The ear piece allows you to hear the music “whole” if you are in a band you often only hear your corner eg flutes and not the whole band.

If you are using amped instruments and the sound is going out of speakers facing away from you, you may not hear the music well or may have to wait for it to bounce back of the back wall.

With the ear piece it allows the music the play through, in time (no echo delay) and the whole band to allow them to keep in time and tune. Dancers also use them for this reason

Anonymous 0 Comments

The earpiece that a singer has is called a “monitor,” specifically an “in ear monitor.” When you are at a concert the speakers and amplifiers are all facing outwards towards the audience. This makes it difficult for the performers on stage in a large venue to hear themselves.

This is because sound travels a bit over 1,100 feet per second. So imagine that an artist is playing at a standard indoor arena. A hockey rink is 200 feet long, and the back wall could easily be 75 or 100 feet further back. So if you are on stage the sound from that speaker has to travel close to 300 feet, bounce off the wall, and travel around 300 feet back. That is a full half second, meaning that the artist is hearing things a full half second late, which is an eternity in music. The monitors let them hear everything in real time.
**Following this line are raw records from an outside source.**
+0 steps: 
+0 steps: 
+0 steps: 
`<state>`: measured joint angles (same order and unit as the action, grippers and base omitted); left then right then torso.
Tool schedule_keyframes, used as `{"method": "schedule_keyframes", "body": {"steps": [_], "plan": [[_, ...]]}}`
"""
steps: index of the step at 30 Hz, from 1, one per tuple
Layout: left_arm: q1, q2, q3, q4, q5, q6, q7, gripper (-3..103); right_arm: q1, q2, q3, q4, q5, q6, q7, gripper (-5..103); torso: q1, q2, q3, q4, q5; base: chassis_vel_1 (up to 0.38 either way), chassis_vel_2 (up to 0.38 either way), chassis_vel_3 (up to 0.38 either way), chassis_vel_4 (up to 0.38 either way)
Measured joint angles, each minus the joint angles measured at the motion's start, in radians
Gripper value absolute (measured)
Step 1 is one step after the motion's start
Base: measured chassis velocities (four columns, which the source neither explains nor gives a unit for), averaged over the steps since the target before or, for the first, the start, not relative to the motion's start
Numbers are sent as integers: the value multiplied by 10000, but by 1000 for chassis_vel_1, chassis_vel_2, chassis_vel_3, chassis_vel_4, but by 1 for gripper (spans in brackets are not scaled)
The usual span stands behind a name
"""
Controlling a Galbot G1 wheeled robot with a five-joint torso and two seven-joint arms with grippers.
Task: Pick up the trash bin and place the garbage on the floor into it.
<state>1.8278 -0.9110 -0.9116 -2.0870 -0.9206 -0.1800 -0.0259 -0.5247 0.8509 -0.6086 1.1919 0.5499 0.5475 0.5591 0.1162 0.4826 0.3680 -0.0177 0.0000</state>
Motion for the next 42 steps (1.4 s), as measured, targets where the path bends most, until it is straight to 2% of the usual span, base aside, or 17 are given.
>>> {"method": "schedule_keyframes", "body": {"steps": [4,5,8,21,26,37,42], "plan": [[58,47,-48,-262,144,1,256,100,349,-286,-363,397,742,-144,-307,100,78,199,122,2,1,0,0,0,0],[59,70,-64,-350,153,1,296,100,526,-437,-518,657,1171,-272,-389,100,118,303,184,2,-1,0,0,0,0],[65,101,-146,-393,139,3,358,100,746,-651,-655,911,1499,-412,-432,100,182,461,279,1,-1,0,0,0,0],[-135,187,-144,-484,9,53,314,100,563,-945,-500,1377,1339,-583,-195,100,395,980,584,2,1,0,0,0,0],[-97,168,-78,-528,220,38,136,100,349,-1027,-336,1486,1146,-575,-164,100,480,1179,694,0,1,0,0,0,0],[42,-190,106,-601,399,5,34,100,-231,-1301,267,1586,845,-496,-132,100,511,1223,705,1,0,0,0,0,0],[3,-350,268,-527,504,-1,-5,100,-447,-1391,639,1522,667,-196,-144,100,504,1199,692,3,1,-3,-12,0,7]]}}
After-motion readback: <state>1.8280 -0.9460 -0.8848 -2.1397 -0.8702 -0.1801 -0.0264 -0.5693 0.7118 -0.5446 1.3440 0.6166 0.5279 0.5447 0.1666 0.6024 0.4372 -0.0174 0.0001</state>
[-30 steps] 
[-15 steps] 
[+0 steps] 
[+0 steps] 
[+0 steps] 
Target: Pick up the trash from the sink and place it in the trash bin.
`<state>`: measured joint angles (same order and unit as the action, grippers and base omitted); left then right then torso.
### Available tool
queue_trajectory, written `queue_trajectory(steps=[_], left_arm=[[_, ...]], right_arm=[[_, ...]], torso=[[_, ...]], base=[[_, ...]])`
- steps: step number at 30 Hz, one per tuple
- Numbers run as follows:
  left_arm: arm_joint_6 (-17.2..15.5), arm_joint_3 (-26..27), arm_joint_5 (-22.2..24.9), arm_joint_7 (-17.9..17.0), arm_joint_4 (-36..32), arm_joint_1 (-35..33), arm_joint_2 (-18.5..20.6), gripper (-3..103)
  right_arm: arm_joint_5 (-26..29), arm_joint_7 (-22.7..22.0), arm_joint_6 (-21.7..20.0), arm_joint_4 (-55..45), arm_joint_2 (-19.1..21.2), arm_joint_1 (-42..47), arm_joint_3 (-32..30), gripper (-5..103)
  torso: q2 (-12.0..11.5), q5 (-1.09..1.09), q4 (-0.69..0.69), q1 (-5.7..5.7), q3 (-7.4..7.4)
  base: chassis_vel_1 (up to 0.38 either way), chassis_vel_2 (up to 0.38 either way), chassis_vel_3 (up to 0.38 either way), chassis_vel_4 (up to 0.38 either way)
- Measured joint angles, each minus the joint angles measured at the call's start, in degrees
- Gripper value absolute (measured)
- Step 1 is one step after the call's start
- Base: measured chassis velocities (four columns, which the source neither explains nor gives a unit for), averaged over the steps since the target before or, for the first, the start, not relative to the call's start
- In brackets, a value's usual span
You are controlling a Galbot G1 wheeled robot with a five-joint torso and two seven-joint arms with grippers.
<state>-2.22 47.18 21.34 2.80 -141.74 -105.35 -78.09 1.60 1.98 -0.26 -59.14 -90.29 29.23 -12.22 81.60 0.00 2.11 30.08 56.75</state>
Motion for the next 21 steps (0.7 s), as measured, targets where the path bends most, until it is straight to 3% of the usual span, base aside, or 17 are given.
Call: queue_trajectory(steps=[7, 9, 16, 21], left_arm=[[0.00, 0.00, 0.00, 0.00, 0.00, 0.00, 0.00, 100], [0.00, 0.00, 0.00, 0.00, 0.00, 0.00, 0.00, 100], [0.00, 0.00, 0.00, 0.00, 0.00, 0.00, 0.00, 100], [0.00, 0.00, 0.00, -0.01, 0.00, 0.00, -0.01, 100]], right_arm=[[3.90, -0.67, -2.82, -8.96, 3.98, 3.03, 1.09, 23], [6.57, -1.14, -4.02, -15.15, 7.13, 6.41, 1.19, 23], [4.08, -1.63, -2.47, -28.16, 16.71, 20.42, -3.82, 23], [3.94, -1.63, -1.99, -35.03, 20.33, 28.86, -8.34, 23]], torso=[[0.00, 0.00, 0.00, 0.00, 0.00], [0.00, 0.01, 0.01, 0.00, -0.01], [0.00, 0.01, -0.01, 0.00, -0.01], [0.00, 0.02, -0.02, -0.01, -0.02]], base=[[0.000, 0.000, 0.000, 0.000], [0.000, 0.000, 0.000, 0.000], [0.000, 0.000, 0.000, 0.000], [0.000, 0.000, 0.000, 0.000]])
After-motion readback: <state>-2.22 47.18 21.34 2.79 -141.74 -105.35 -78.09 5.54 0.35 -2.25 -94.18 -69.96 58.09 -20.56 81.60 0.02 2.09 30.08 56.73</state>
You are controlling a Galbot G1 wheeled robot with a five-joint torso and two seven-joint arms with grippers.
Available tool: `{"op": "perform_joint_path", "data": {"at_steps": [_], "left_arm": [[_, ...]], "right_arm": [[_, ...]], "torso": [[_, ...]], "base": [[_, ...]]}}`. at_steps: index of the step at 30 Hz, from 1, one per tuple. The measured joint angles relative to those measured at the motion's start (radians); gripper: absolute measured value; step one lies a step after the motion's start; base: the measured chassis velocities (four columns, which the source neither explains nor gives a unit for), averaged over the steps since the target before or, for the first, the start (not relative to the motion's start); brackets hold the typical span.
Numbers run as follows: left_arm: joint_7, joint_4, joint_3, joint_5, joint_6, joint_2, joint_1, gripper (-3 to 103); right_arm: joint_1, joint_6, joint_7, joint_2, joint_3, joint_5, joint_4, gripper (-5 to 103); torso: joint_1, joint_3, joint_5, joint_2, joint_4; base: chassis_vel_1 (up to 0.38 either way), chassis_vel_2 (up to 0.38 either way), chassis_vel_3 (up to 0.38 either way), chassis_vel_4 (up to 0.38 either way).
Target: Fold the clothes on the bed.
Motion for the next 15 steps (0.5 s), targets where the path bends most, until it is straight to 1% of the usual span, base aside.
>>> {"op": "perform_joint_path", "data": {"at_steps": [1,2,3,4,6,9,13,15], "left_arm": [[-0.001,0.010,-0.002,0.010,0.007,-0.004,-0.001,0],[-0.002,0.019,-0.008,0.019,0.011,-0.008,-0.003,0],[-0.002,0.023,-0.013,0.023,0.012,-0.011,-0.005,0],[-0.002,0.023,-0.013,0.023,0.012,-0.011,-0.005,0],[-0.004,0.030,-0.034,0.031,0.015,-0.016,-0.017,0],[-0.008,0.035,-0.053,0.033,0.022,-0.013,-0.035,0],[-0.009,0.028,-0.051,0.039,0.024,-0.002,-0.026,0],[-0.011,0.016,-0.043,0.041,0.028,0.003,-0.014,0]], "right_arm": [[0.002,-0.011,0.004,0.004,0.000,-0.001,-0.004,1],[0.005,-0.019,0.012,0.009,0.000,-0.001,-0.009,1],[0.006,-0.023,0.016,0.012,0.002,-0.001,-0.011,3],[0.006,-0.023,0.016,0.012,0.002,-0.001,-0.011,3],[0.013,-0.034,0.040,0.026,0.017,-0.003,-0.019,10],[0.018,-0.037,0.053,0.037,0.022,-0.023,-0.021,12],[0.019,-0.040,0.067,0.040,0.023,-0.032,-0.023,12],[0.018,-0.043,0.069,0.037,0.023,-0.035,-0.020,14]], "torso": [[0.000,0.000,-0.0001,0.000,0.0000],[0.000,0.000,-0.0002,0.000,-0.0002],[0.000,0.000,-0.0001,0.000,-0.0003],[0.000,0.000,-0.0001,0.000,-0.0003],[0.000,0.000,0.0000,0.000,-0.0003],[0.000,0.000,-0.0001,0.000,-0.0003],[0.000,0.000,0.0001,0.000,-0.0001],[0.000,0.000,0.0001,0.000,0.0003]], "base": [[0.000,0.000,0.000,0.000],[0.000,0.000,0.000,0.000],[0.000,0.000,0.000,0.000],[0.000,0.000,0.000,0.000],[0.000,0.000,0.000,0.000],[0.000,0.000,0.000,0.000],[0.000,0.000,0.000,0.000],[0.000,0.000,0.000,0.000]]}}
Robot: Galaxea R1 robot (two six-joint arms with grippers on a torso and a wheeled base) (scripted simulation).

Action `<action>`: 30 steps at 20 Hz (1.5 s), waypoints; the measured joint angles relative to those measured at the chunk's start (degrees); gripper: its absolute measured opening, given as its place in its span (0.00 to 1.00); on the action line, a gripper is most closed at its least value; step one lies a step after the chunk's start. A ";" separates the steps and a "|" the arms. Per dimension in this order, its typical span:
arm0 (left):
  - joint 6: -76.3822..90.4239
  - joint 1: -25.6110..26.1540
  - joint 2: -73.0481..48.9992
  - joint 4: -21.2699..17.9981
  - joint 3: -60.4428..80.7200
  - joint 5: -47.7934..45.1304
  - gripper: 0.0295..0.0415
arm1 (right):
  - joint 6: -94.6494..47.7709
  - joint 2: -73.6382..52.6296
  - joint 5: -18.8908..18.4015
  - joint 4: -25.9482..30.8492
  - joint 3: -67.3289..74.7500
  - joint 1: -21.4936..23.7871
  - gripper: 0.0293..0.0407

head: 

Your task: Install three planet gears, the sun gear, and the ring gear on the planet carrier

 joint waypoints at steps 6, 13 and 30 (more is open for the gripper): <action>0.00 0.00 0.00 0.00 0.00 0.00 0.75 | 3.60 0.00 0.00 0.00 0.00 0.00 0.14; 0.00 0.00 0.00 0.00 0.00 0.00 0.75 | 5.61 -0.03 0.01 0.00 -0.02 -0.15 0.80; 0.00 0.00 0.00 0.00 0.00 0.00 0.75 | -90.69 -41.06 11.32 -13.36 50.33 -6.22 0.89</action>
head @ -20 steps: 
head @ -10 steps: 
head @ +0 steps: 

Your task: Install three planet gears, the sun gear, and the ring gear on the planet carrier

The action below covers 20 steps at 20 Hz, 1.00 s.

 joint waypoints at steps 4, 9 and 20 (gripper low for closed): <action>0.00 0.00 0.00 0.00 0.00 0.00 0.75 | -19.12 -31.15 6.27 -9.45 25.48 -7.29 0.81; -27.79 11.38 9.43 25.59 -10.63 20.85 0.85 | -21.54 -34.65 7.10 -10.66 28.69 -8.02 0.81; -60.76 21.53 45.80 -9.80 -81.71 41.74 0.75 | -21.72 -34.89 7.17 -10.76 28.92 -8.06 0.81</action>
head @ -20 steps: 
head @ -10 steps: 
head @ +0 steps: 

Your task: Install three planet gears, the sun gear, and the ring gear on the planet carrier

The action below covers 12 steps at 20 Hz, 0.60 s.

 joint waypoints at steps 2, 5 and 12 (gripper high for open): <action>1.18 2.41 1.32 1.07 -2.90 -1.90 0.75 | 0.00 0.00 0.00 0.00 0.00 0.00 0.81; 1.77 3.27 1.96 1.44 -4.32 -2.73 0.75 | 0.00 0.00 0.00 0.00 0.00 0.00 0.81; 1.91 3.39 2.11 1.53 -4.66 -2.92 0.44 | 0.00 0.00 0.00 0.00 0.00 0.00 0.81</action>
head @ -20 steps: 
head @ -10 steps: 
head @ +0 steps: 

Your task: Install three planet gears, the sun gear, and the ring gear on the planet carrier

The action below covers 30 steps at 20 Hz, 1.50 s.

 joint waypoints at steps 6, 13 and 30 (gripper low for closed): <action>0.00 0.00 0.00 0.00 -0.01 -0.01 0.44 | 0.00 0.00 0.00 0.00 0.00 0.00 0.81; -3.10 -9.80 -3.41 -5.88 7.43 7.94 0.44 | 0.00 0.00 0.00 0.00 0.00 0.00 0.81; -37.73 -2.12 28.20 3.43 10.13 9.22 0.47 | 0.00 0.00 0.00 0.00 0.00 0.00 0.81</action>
In addition you can add things to the in ear monitors to help the artists. For example [this](https://www.youtube.com/shorts/MwkVvm-IPko) is a video of the band Polyphia playing a show a while ago when the drummer’s monitors go out. Polyphia plays very rhythmically complicated music, so to keep things tight they play to a click, meaning that each musician has a metronome in their monitors to help them keep tempo. So for the rest of the set the drum tech, who had working monitors, tapped out the tempo for the drummer to keep him on that click track.

Modern in ear monitors frequently contain protection for your ears as well. Concerts are very loud and repeated exposure to noises that loud can cause serious hearing problems, which is obviously a major problem for a musician. So these monitors also function as an ear plug to make sure that the artist is not damaging their ears.

Anonymous 0 Comments

You’ll notice pro musicians use these too. It’s so they can actually hear what being played.

Anonymous 0 Comments

Thank you! All together this made it understandable. I’m no where near musically inclined so I’ve always wondered.

Anonymous 0 Comments

It’s called a monitor. For smaller bands, the monitor is usually a speaker on the stsge floor in front of each musician.

Monitor speakers and earpieces give the musician/singer whatever audio cues that they need to comfortably perform.

Things can get loud and muddy on stage. Instrumentalists tend to want their own instrument to be prominent. Likewise, it is easier for singers to control vocal tone if they can hear the result from an external source.